(Brief) Track down every line below that holds "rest" and copy it.
(Material provided begins)
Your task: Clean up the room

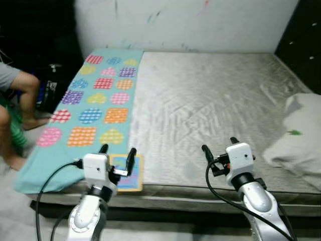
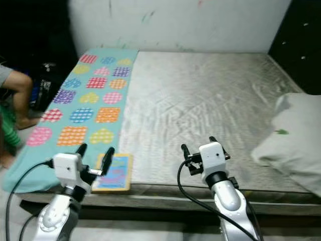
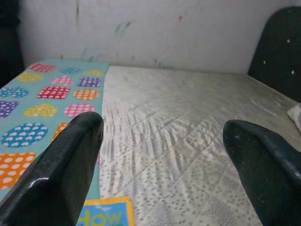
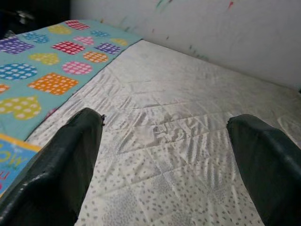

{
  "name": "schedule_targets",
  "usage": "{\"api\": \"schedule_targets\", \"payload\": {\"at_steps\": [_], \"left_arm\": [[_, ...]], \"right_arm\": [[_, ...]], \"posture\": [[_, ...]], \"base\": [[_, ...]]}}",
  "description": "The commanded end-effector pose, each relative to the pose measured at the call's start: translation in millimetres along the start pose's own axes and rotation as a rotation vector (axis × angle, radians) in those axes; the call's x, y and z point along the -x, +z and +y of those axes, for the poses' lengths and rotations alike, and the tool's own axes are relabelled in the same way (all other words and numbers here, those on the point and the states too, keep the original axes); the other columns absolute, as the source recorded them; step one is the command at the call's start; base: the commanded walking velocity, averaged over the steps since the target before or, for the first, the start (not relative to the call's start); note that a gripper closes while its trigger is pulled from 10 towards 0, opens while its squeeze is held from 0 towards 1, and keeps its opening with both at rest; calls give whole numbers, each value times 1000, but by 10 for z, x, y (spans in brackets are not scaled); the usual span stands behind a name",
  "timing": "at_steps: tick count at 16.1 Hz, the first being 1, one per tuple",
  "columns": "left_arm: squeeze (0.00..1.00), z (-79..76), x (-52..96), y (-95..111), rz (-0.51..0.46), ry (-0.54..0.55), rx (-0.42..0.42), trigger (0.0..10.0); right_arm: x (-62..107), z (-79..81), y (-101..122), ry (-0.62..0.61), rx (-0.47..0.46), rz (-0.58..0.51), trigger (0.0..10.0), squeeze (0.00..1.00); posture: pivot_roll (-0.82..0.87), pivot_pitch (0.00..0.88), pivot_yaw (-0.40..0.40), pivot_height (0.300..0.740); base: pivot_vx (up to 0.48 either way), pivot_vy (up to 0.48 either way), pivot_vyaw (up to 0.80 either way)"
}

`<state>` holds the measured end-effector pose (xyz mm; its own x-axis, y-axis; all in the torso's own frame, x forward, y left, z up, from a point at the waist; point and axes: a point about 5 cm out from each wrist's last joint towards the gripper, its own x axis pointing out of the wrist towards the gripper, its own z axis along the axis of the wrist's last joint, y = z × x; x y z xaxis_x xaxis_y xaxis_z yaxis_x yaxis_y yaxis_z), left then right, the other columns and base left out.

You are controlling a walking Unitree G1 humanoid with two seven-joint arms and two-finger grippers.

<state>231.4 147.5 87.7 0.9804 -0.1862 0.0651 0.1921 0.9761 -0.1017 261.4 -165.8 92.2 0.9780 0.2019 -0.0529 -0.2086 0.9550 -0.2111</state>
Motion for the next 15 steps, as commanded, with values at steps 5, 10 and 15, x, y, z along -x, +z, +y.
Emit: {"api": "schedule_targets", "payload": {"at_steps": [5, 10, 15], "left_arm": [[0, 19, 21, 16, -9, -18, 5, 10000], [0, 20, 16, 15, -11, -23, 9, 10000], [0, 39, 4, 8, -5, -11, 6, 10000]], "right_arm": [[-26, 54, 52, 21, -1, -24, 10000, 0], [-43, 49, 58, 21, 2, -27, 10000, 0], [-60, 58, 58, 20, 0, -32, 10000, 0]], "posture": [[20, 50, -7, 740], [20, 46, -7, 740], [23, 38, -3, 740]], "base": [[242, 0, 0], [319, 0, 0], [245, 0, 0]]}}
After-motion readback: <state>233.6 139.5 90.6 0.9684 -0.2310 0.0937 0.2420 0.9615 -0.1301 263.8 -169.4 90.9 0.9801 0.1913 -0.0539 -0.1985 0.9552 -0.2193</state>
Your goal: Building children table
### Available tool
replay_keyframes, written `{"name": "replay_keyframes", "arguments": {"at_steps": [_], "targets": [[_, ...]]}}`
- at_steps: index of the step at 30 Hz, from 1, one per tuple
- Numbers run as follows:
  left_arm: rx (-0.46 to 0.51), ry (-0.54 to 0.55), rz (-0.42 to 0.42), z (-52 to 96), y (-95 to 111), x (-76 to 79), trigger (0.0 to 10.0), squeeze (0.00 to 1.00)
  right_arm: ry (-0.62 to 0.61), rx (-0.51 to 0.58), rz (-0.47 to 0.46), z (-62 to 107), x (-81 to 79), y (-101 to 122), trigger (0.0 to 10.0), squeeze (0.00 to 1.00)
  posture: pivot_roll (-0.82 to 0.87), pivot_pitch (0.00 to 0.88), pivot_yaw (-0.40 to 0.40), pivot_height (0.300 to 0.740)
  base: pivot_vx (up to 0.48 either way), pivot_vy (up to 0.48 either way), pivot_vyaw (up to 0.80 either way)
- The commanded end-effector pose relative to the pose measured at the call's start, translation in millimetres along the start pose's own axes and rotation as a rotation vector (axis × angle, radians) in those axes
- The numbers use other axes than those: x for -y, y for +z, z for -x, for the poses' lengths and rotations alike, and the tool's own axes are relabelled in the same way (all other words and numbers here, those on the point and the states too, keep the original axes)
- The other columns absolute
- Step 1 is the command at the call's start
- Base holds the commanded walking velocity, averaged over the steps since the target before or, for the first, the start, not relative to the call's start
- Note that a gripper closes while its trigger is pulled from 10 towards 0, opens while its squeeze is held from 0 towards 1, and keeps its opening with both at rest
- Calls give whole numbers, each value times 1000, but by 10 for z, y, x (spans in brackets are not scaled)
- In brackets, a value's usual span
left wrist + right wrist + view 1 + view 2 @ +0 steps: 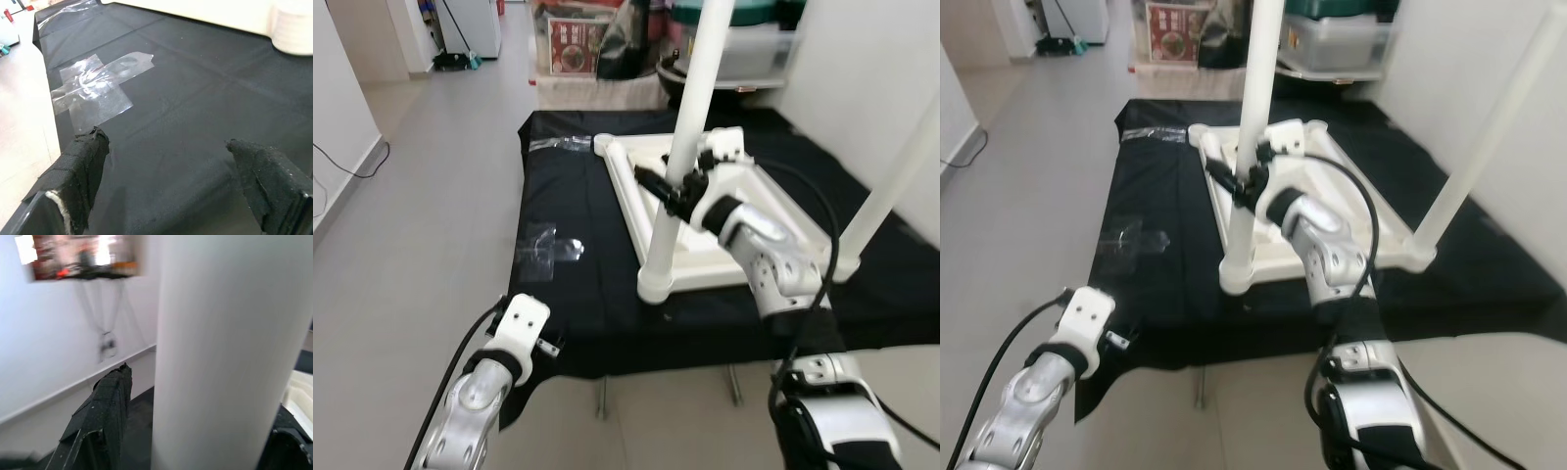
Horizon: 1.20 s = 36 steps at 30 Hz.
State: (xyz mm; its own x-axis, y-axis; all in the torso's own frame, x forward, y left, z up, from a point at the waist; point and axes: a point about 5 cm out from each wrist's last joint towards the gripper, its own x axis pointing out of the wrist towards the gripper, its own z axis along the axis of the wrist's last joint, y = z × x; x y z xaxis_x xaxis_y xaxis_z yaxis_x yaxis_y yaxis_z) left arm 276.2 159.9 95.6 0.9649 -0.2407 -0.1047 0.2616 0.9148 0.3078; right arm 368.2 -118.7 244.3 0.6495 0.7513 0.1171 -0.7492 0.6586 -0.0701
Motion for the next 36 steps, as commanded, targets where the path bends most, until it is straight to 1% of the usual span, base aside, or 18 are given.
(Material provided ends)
(Answer section)
  "description": "The commanded end-effector pose, each relative to the pose measured at the call's start: translation in millimetres along the start pose's own axes and rotation as a rotation vector (axis × angle, radians) in those axes; the call's x, y and z point along the -x, +z and +y of those axes, for the poses' lengths and rotations alike, and the tool's own axes are relabelled in the same way (all other words and numbers here, those on the point and the states too, keep the original axes); the other columns absolute, as the source recorded them; step one is the command at the call's start; base: the commanded walking velocity, averaged over the steps since the target before or, for the first, the start (not relative to the call's start); note that a gripper closes while its trigger is pulled from 10 towards 0, opens while its squeeze is held from 0 towards 1, and keeps its opening with both at rest; calls give whole numbers, each value times 1000, but by 10 for z, x, y (spans in brackets are not scaled); the usual span stands behind a name",
- Note that a gripper closes while its trigger is pulled from 10 towards 0, opens while its squeeze is held from 0 towards 1, and keeps its opening with both at rest

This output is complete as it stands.